Sheet Music Transformer: End-To-End Optical Music Recognition Beyond Monophonic Transcription
This addresses the scalability and limitation issues in OMR for handling intricate music structures like polyphony, representing a significant but incremental advance over existing monophonic transcription techniques.
The paper tackles the problem of transcribing complex polyphonic musical scores in Optical Music Recognition (OMR) by introducing the Sheet Music Transformer, an end-to-end model that outperforms state-of-the-art methods on two polyphonic datasets.
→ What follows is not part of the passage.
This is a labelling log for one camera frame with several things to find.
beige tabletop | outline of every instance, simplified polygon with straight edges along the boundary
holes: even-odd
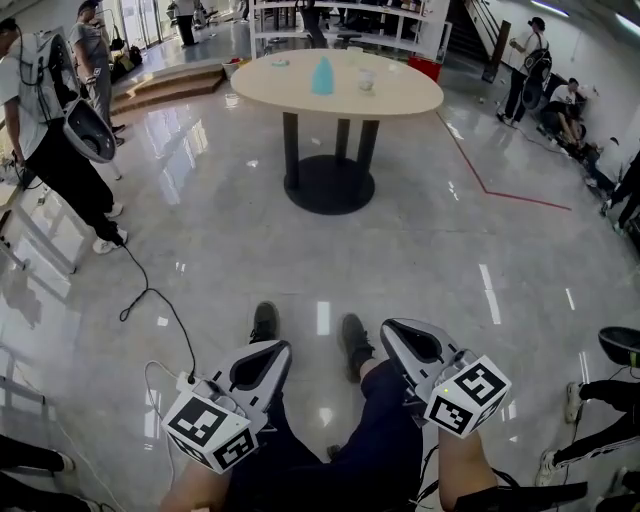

State-of-the-art end-to-end Optical Music Recognition (OMR) has, to date, primarily been carried out using monophonic transcription techniques to handle complex score layouts, such as polyphony, often by resorting to simplifications or specific adaptations. Despite their efficacy, these approaches imply challenges related to scalability and limitations. This paper presents the Sheet Music Transformer, the first end-to-end OMR model designed to transcribe complex musical scores without relying solely on monophonic strategies. Our model employs a Transformer-based image-to-sequence framework that predicts score transcriptions in a standard digital music encoding format from input images. Our model has been tested on two polyphonic music datasets and has proven capable of handling these intricate music structures effectively. The experimental outcomes not only indicate the competence of the model, but also show that it is better than the state-of-the-art methods, thus contributing to advancements in end-to-end OMR transcription.